[Exercise instructions]
Please transcribe the listing below in full, exactly as written, leaving out its pictures.

────────

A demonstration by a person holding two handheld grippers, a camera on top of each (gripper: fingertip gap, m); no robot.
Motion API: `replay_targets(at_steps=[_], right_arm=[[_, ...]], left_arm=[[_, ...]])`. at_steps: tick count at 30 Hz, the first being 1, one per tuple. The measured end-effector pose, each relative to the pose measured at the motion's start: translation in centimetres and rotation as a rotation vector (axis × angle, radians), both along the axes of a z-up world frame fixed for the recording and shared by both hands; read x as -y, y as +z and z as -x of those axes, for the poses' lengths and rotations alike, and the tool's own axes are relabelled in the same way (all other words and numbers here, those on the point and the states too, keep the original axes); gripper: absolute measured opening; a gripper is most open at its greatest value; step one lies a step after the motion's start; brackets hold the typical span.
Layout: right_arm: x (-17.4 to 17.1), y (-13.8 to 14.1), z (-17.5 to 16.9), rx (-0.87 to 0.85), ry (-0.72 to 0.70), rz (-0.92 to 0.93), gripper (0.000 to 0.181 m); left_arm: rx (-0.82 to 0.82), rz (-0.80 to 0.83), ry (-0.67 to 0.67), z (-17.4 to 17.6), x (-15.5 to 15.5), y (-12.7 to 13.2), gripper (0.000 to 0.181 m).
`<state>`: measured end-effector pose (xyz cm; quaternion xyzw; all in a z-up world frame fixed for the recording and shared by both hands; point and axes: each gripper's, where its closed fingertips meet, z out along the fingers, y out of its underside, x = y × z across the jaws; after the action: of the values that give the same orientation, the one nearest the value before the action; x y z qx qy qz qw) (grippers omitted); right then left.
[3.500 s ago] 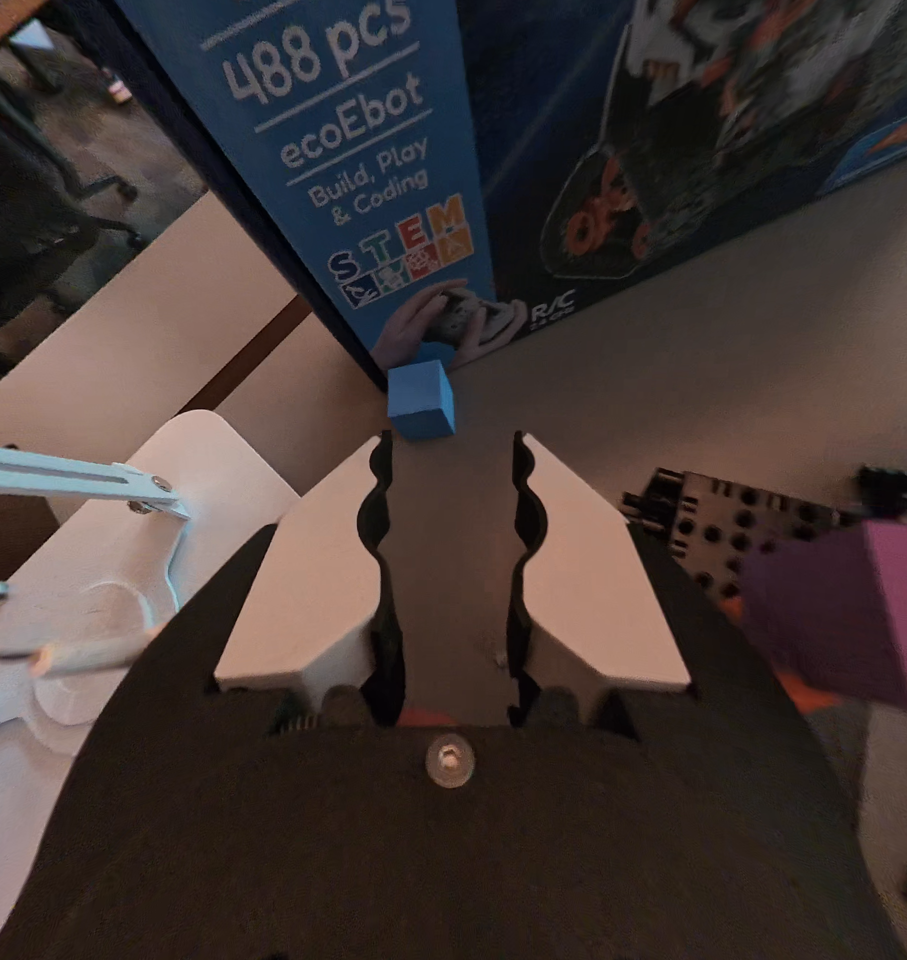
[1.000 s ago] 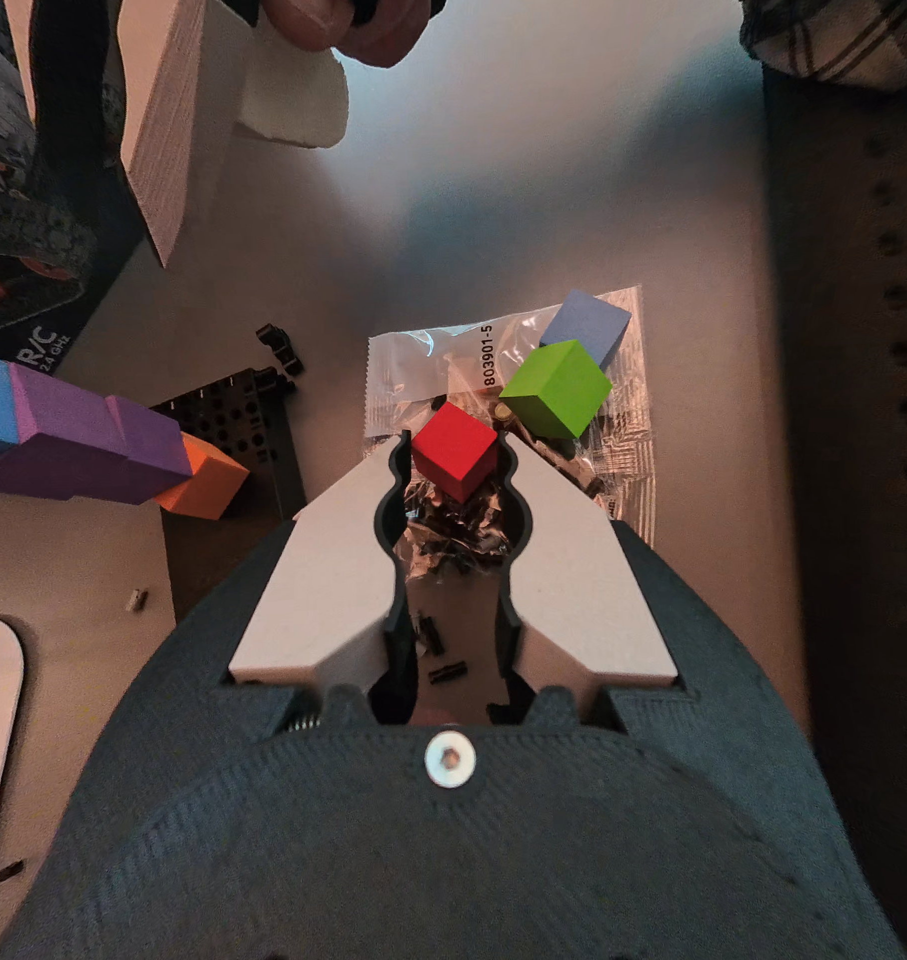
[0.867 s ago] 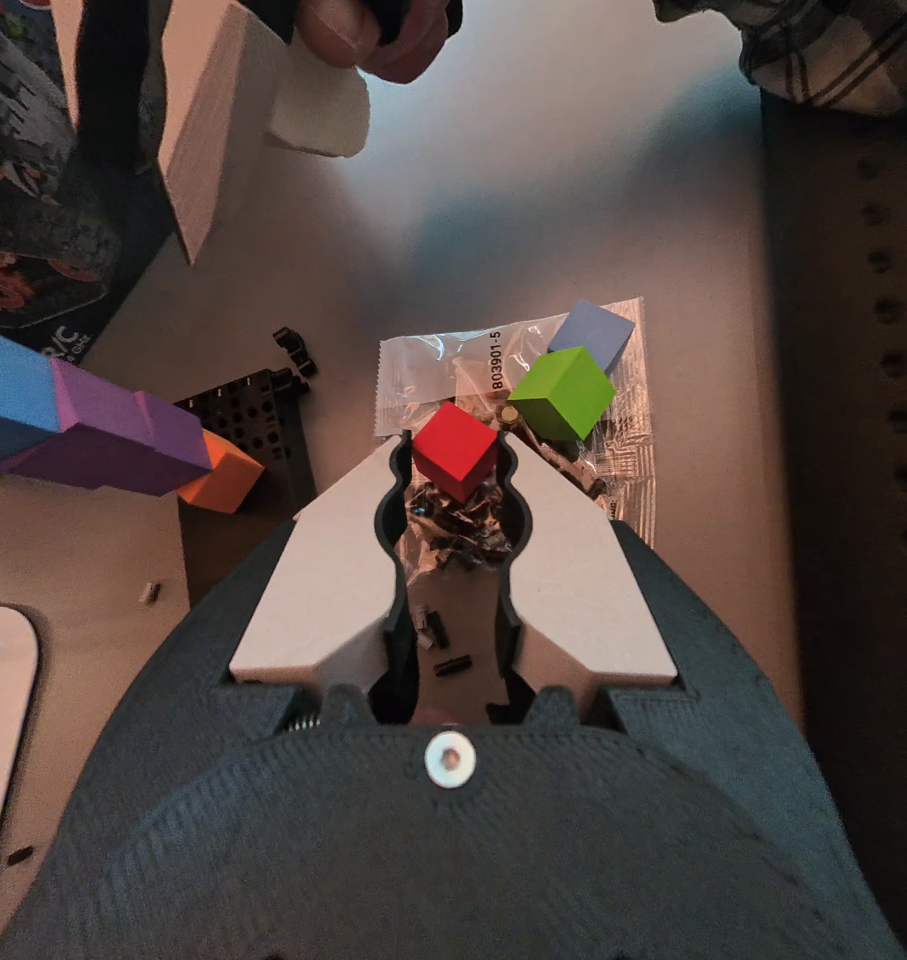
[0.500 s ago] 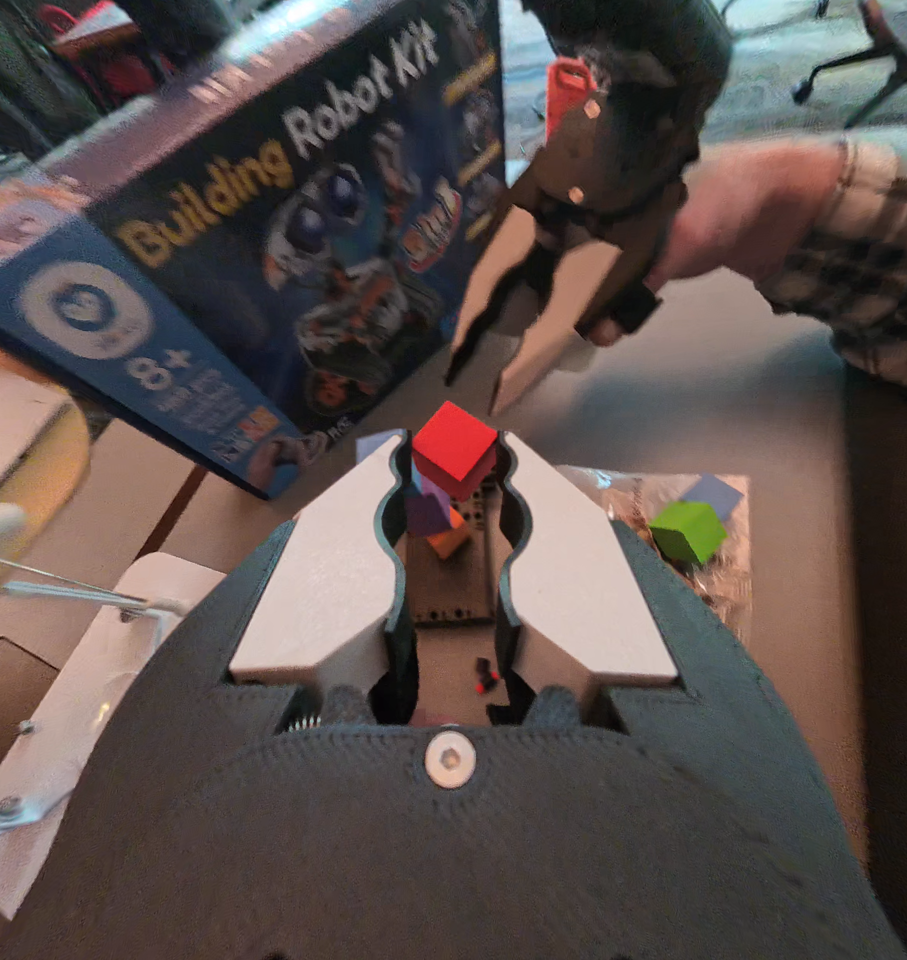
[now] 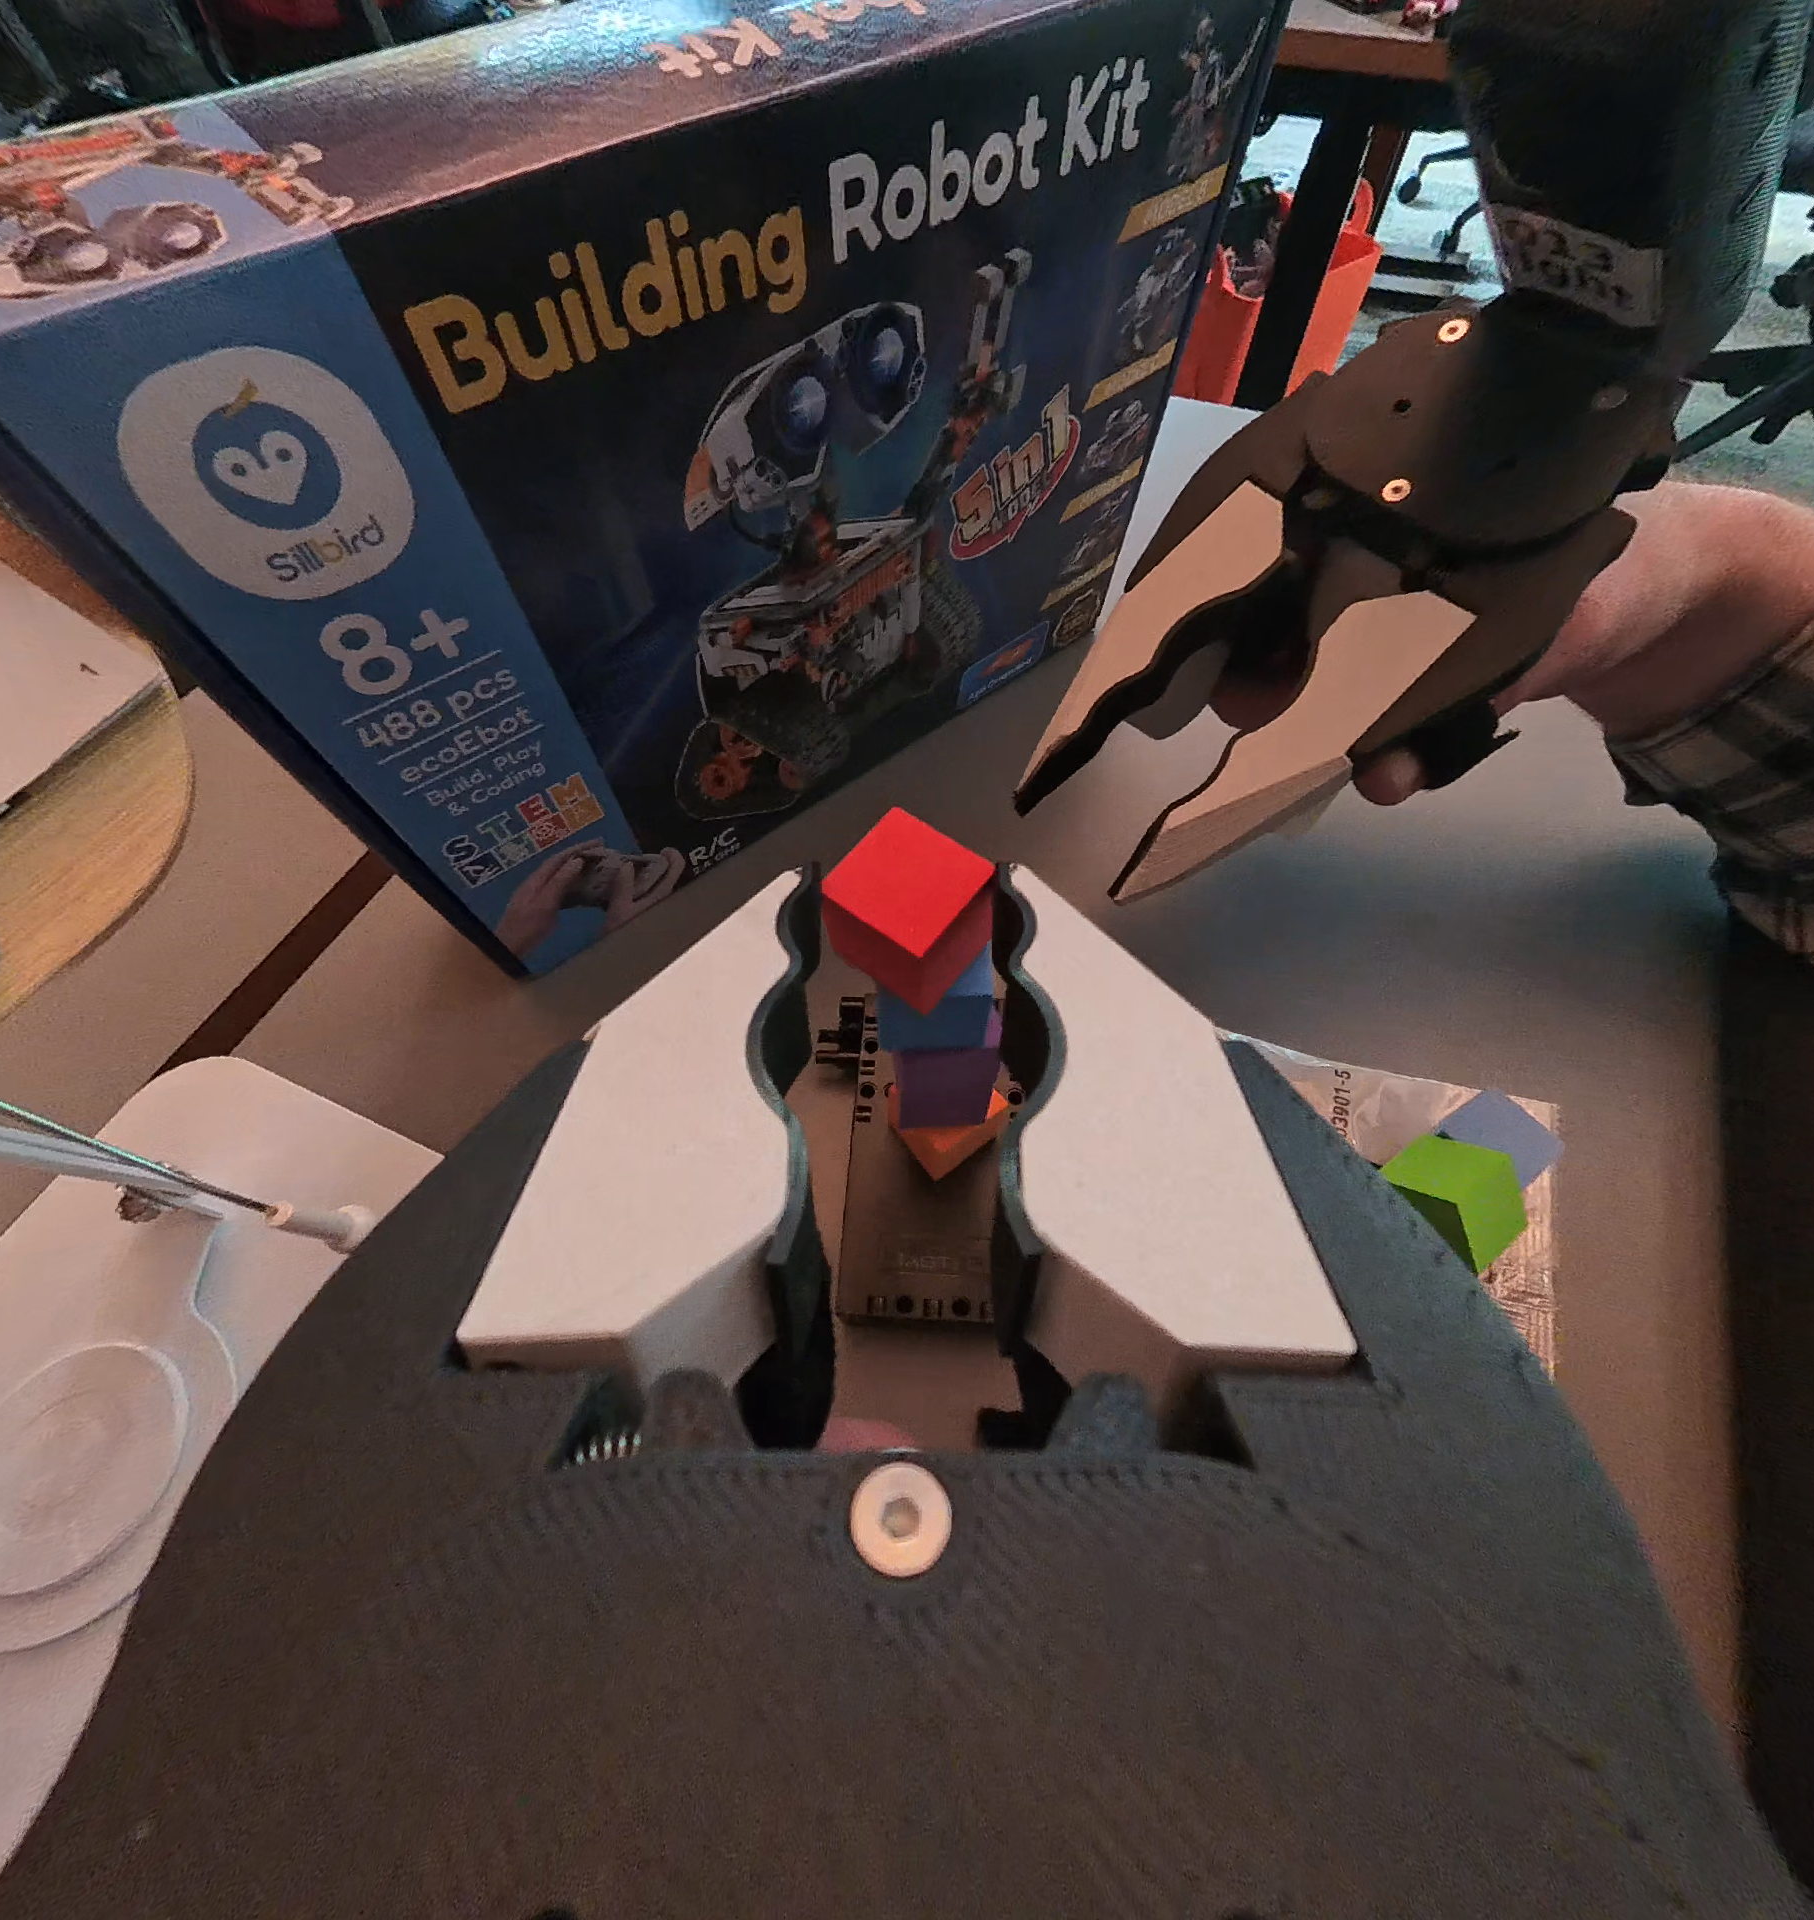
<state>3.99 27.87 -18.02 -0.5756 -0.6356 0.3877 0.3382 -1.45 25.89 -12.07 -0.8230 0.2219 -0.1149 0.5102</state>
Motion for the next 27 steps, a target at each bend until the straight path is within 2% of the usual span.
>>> replay_targets(at_steps=[5,13,15,18,20,22,24,27], right_arm=[[0.0,0.1,0.0,-0.003,-0.001,0.000,0.035],[0.1,0.2,0.0,-0.005,0.000,-0.002,0.036],[0.0,0.2,-0.1,-0.007,-0.002,-0.001,0.036],[-0.1,0.3,-0.1,-0.010,-0.006,-0.001,0.036],[-0.2,0.3,-0.1,-0.011,-0.008,-0.002,0.036],[-0.2,0.3,-0.2,-0.011,-0.010,-0.002,0.036],[-0.3,0.2,-0.2,-0.010,-0.009,-0.001,0.036],[-0.3,0.1,-0.2,-0.007,-0.009,-0.001,0.036]], left_arm=[[0.011,-0.005,-0.009,-0.2,0.1,0.4,0.031],[-0.065,0.011,-0.008,-0.2,0.1,-0.1,0.033],[-0.085,0.006,0.010,0.1,0.1,0.0,0.046],[-0.108,-0.030,0.022,0.1,0.6,0.9,0.057],[-0.140,-0.078,0.025,-0.3,1.4,1.9,0.060],[-0.183,-0.122,-0.028,-1.9,2.8,2.6,0.059],[-0.215,-0.086,-0.166,-5.2,5.1,1.2,0.057],[-0.358,0.055,-0.352,-8.8,8.6,-4.7,0.056]])
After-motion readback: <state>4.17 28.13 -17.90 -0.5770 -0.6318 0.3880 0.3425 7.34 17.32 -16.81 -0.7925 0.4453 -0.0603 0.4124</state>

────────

[Answer box]
A demonstration by a person holding two handheld grippers, a camera on top of each (gripper: fingertip gap, m); no robot.
Motion API: `replay_targets(at_steps=[_], right_arm=[[_, ...]], left_arm=[[_, ...]])`. at_steps: tick count at 30 Hz, the first being 1, one per tuple. The measured end-effector pose, each relative to the pose measured at the motion's start: translation in centimetres and rotation as a rotation vector (axis × angle, radians), both along the axes of a z-up world frame fixed for the recording and shared by both hands; read x as -y, y as +z and z as -x of those axes, for the poses' lengths and rotations alike, and the tool's own axes are relabelled in the same way (all other words and numbers here, those on the point and the states too, keep the original axes); gripper: absolute measured opening; a gripper is most open at its greatest value; step one lies a step after the motion's start; brackets hold the typical span.
Layout: right_arm: x (-17.4 to 17.1), y (-13.8 to 14.1), z (-17.5 to 16.9), rx (-0.87 to 0.85), ry (-0.72 to 0.70), rz (-0.92 to 0.93), gripper (0.000 to 0.181 m); left_arm: rx (-0.82 to 0.82), rz (-0.80 to 0.83), ry (-0.67 to 0.67), z (-17.4 to 17.6), x (-15.5 to 15.5), y (-12.7 to 13.2), gripper (0.000 to 0.181 m).
`<state>`: measured end-effector pose (xyz cm; quaternion xyzw; all in a z-up world frame fixed for the recording and shared by both hands; point and axes: each gripper's, where its closed fingertips meet, z out along the fingers, y out of its underside, x = y × z across the jaws; after the action: of the values that give the same orientation, the one nearest the value before the action; x y z qx qy qz qw) (grippers omitted); right then left.
[3.500 s ago] 
[1.000 s ago] 
[0.867 s ago] 
[0.500 s ago] 
[now] 
<state>3.99 27.87 -18.02 -0.5756 -0.6356 0.3877 0.3382 -1.45 25.89 -12.07 -0.8230 0.2219 -0.1149 0.5102</state>
Motion for the next 27 steps, a target at each bend until the straight path is within 2% of the usual span.
>>> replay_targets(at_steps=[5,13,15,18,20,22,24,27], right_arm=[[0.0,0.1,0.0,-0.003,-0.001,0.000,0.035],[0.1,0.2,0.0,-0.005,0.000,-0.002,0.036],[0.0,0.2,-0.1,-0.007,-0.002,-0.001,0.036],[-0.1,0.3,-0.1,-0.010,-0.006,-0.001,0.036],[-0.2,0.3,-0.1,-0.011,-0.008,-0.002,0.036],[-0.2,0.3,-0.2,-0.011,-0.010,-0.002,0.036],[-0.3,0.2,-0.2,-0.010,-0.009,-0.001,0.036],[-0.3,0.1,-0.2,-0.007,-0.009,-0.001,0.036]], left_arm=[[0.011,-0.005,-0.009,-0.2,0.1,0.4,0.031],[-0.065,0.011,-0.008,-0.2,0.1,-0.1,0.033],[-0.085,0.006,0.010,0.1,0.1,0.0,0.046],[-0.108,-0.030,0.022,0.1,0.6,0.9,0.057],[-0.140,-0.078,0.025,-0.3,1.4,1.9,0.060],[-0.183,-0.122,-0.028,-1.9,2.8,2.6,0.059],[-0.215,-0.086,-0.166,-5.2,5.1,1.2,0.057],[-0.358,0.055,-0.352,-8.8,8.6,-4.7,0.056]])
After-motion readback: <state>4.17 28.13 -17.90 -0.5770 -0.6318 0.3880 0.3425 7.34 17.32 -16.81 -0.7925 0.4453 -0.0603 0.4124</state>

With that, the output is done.